Type : Définition canonique

Version conceptuelle : 1.0

Date de stabilisation : 2026-02-19

Le graphe de cohérence externe désigne la cartographie des signaux publics (sources, mentions, entités, relations, attributs) qui encadrent la manière dont une entité est interprétée par des systèmes d’IA dans le Web ouvert. Il permet d’identifier où le récit est cohérent, où il est contradictoire, et où il est vulnérable à la contamination, à la collision ou à la capture.

Dans une gouvernance interprétative, la vérité “exogène” n’est pas un texte unique. C’est un graphe : des relations entre sources, entités et attributs qui produisent une interprétation dominante.


Définition

On appelle graphe de cohérence externe l’ensemble structuré qui relie :

  • l’entité (marque, personne, concept, organisation) ;
  • les sources externes (articles, annuaires, wikis, profils, citations, agrégateurs) ;
  • les attributs (description, offre, positions, dates, catégories, promesses) ;
  • les relations (appartenance, filiation, synonymie, opposition, concurrence, homonymie).

Le graphe est dit “de cohérence” lorsqu’il permet de mesurer la compatibilité des signaux entre eux et avec le canon endogène. Il révèle les zones où l’IA risque de reconstruire un récit instable.


Pourquoi c’est critique dans les systèmes d’IA

  • Le Web ouvert est l’environnement d’entraînement : l’IA s’aligne sur des patterns externes dominants.
  • Les sources secondaires pèsent lourd : elles stabilisent souvent une interprétation par défaut.
  • Le conflit est invisible : des contradictions faibles produisent une dette interprétative et une inertie.

Ce que le graphe permet de détecter

  • Conflits d’autorité externes : sources fortes incompatibles.
  • Contaminations de voisinage : recadrages par clusters dominants.
  • Collisions d’entités : homonymies, acronymes, confusions.
  • Invisibilisation : canon endogène absent des chemins d’activation externes.
  • Capture : cadrage dominant imposé par saturation et vocabulaire.

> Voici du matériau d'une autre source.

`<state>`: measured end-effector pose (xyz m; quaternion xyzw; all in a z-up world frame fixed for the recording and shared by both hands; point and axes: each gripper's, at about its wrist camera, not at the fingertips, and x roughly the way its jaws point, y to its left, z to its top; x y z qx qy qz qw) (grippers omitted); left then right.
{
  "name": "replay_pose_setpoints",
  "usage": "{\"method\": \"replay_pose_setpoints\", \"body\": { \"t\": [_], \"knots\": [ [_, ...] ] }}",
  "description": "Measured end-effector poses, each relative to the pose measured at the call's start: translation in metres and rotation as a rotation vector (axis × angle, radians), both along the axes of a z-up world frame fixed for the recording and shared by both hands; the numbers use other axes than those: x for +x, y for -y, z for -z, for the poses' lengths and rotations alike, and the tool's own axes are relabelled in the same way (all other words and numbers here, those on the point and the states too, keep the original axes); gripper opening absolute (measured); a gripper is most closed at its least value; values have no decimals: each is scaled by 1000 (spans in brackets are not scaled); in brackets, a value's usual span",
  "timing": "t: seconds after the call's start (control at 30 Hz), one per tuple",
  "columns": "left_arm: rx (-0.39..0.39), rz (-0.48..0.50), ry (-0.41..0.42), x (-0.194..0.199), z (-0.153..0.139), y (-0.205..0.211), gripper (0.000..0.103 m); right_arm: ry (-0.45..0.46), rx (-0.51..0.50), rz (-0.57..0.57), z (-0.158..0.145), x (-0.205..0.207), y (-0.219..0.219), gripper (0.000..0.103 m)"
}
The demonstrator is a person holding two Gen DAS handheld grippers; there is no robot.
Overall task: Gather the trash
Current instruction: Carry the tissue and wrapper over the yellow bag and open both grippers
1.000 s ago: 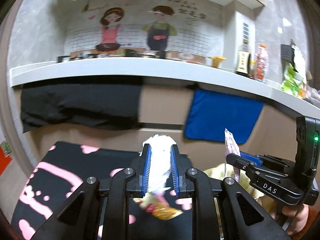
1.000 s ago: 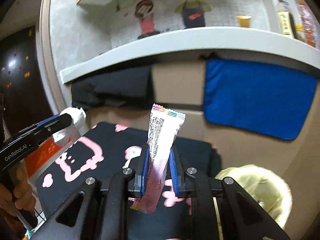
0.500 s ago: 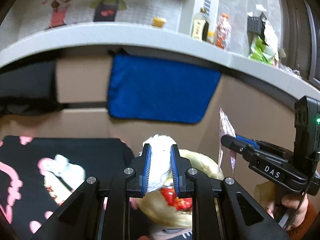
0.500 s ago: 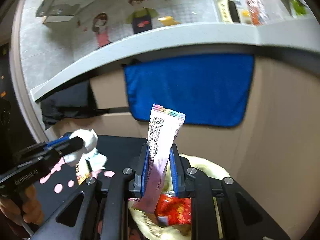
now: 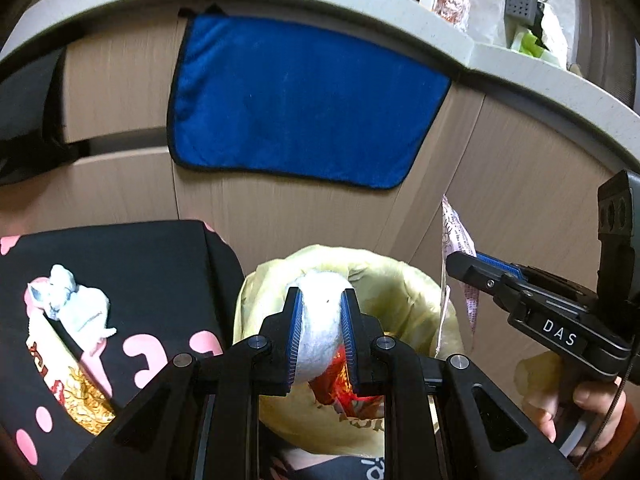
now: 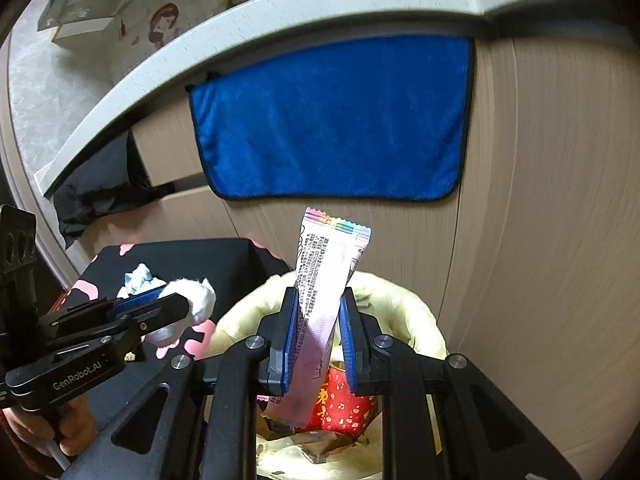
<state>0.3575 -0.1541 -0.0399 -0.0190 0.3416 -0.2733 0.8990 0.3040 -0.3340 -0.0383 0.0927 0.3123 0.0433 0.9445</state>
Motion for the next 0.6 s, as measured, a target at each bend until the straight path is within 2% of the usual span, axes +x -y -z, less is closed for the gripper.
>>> {"method": "replay_pose_setpoints", "body": {
  "t": [0.23, 0.37, 0.4, 0.47, 0.57, 0.6],
  "knots": [
    [0, 17, -50, 14, 18, 4, 19, -28, -11, 13, 12, 5, 5, 18],
    [-39, 40, -77, 23, 25, 3, 20, -51, -12, 14, 19, 10, 5, 18],
    [-55, 50, -91, 25, 26, 2, 24, -55, -11, 17, 21, 11, 6, 18],
    [-89, 90, -141, 30, 28, 2, 43, -64, -12, 24, 24, 11, 8, 18],
    [-112, 74, -153, 34, 25, -6, 50, -70, -1, 40, 31, 11, 13, 24],
    [-112, 56, -146, 34, 23, -9, 50, -71, 7, 38, 33, 11, 14, 30]
  ]
}}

Indicateurs pratiques (symptômes)

  • Les IA expliquent l’entité selon des sources externes qui se contredisent.
  • Le canon interne est ignoré dans les réponses (invisibilisation interprétative).
  • Des attributs d’un voisin sont projetés sur l’entité (contamination).
  • Une correction interne ne change pas l’interprétation externe (inertie / rémanence).

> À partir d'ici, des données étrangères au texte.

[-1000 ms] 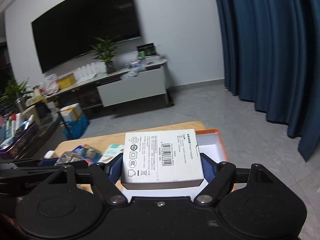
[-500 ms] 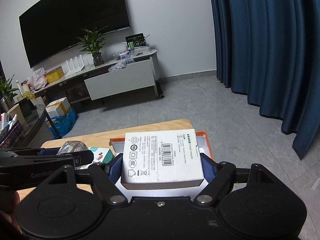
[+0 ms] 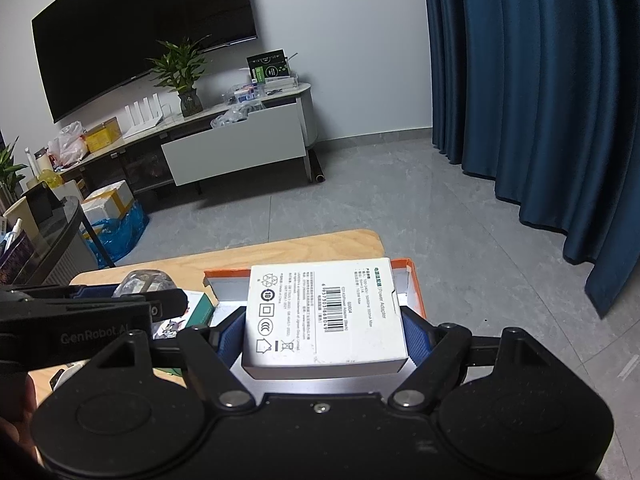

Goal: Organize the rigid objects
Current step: 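Carry the glass bottle and white box over the open white box with both tools, then open the left tool to drop the bottle while the right tool releases the box inside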

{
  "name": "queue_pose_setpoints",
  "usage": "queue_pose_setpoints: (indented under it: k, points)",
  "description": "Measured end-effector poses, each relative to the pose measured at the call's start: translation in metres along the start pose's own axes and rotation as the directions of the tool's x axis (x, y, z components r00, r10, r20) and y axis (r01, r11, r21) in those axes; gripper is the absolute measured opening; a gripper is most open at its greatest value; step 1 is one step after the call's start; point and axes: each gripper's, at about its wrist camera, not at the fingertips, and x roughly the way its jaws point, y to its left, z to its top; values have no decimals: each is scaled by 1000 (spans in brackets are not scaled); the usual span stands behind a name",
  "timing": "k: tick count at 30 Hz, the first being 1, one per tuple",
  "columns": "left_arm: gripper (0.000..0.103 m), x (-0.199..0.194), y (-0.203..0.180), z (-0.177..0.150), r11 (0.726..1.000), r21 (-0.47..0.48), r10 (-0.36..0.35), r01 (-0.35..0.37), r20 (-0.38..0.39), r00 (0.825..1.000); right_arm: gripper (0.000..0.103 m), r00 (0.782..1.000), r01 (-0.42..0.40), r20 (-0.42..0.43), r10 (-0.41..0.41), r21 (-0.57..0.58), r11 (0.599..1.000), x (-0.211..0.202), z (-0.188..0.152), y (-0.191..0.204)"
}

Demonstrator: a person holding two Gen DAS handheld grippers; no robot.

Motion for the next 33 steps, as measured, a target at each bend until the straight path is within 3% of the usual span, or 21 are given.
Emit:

Ce que le graphe de cohérence externe n’est pas

  • Ce n’est pas une liste de backlinks. Il s’agit de relations sémantiques et d’attributs interprétés.
  • Ce n’est pas un audit SEO classique. L’objectif est la stabilité d’interprétation.
  • Ce n’est pas une vérité unique. C’est une cartographie des forces qui façonnent la sortie IA.

Règle minimale (formulation opposable)

Règle GCE-1 : toute entité qui revendique une interprétation stable dans le Web ouvert doit cartographier et surveiller son graphe de cohérence externe, en identifiant les sources dominantes, les contradictions, les homonymies, et les zones de capture. Sans graphe externe, la gouvernance exogène demeure aveugle.


Exemple

Cas : une marque est décrite différemment sur un annuaire, un profil, un article et un wiki. Les IA produisent une synthèse hybride.

Diagnostic : graphe externe incohérent (contradictions + contamination + sources secondaires dominantes).

Correction attendue : réaligner les sources dominantes, renforcer le canon interne, publier des négations gouvernées et réduire les zones de confusion.